According to an opinion piece in Sunday’s New York Times titled “This Is One Anxiety We Should Eliminate for the Coronavirus Outbreak,” by David Anderson and Nicholas Bagley,  the surprise billing practices common nationwide could have dire consequences during a pandemic. Surprise bills, sent from out-of-network clinics and healthcare providers after a patient goes to an in-network hospital, can bankrupt patients who thought they were playing by the rules.Some states have legislation outlawing such bills, while others do not.

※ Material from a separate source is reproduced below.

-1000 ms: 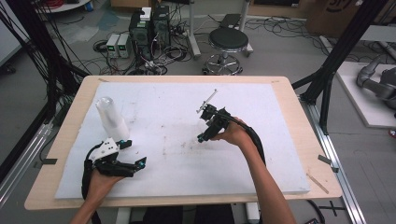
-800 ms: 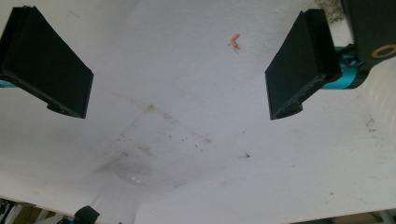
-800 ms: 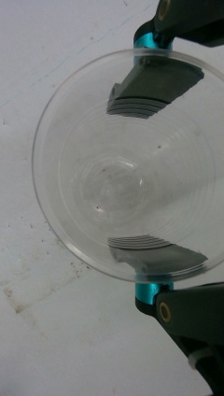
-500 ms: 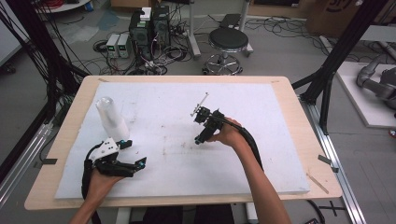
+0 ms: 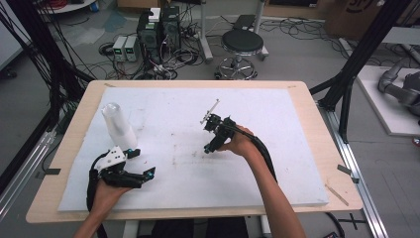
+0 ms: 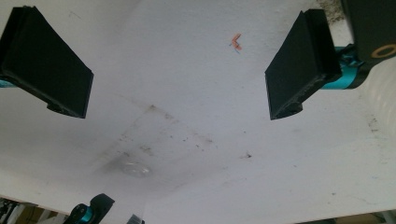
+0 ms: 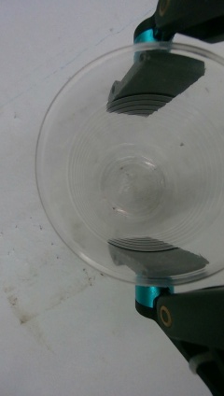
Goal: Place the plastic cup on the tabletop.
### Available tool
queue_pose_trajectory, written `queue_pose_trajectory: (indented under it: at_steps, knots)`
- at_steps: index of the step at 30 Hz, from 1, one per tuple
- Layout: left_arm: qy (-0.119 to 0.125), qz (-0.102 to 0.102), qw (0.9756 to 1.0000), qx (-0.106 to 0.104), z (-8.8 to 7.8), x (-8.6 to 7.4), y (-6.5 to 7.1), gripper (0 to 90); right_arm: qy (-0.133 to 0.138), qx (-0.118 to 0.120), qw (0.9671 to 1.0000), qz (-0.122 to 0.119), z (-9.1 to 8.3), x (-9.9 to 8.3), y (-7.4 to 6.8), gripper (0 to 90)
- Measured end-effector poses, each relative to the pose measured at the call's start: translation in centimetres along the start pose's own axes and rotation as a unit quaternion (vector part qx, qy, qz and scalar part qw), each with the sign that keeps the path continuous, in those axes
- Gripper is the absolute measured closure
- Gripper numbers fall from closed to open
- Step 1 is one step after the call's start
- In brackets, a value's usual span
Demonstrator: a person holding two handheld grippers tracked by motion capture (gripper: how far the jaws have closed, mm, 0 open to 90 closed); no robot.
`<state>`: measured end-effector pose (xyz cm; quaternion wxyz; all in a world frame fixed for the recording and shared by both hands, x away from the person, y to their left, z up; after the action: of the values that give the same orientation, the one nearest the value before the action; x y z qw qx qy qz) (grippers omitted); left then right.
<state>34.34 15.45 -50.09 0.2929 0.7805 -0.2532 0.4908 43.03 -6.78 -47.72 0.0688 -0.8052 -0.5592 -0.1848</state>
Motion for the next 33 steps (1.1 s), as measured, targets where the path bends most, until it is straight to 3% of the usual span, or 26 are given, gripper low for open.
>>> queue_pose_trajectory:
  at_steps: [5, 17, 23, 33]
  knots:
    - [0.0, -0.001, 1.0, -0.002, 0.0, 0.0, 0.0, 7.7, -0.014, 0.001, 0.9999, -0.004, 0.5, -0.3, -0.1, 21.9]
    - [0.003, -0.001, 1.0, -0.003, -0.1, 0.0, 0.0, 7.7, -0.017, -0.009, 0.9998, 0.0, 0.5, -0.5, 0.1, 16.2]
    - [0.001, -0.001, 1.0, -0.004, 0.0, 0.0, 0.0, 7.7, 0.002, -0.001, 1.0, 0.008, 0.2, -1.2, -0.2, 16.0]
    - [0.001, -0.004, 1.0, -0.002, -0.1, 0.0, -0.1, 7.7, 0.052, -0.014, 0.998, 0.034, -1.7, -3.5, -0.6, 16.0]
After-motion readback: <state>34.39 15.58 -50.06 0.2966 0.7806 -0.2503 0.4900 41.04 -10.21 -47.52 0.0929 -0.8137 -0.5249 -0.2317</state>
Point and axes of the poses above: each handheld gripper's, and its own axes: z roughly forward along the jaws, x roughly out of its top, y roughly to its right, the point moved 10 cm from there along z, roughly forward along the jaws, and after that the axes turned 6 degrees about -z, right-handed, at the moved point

And if it’s a self-insured plan, it wouldn’t matter; federal legislation would need to be passed to govern such plans.

”Already, reports of people who have received eye-popping bills for coronavirus testing or emergency room visits are circulating. As these stories proliferate, people will become even more reluctant to get tested or treated when they should,” the op-ed authors argue: “That will obscure the spread of the virus, complicate efforts to adopt measures for social distancing, and lead to unnecessary deaths.”

Federal discussion of costs

The Centers for Medicare and Medicaid Services (CMS) released a frequently-asked-questions document outlining how Essential Health Benefits generally include coverage for the diagnosis and treatment of COVID-19, but that “the exact coverage details and cost-sharing amounts for individual services may vary by plan, and some plans may require prior authorization before these services are covered.”

Medically necessary isolation and quarantine in a hospital setting is generally covered under such benefits, though again, specifics may vary by plan.

Quarantine outside of a hospital setting (such as self-isolating at home) is not covered, but other medical benefits prescribed by a medical provider, such as home health care, may be covered, but may also require prior authorization or be subject to certain limitations.

Hawaii, Detroit and Cleveland

A Hawaii man said on Facebook (and in our coming database) that he was tested at a local non-profit clinic because of symptoms. “It cost me the price of a regular doctor’s visit via my insurance. They first tested for general flu (negative) and then tested for COVID-19,” he said.

University Hospitals in Cleveland said it would cover testing free, with no co-pays, with a doctor’s orders and under certain other circumstances. See here on the hospitals’ site. But the chance that one might get charged still exists, it seems.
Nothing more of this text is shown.